* Work task
Set the listing down again exactly, please, apart from its pictures.

*** Opening Input data ***

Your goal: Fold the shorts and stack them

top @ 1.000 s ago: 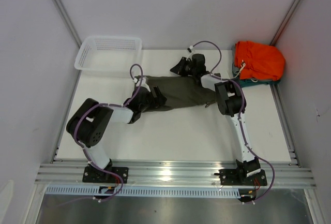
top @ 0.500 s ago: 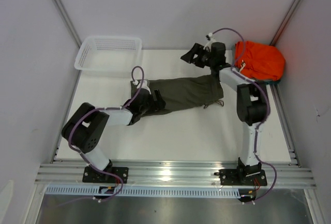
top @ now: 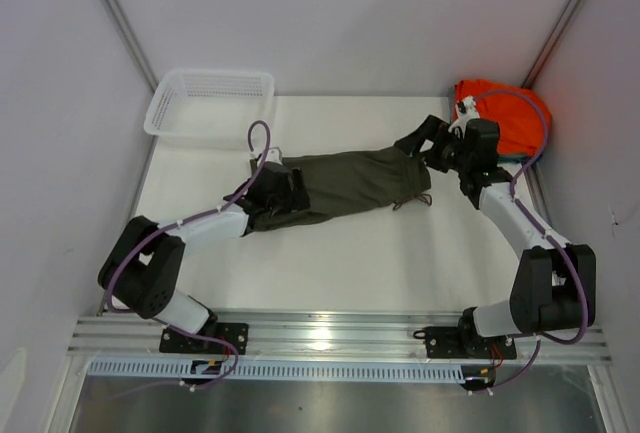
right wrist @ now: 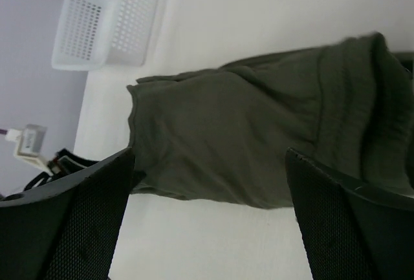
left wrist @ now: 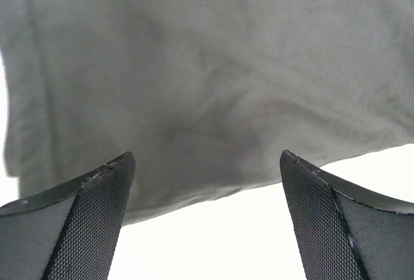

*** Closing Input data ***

* Result below
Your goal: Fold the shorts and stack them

top @ 1.000 s ago: 
top @ 0.500 s ago: 
top @ now: 
right wrist @ now: 
left wrist @ now: 

No more output is required.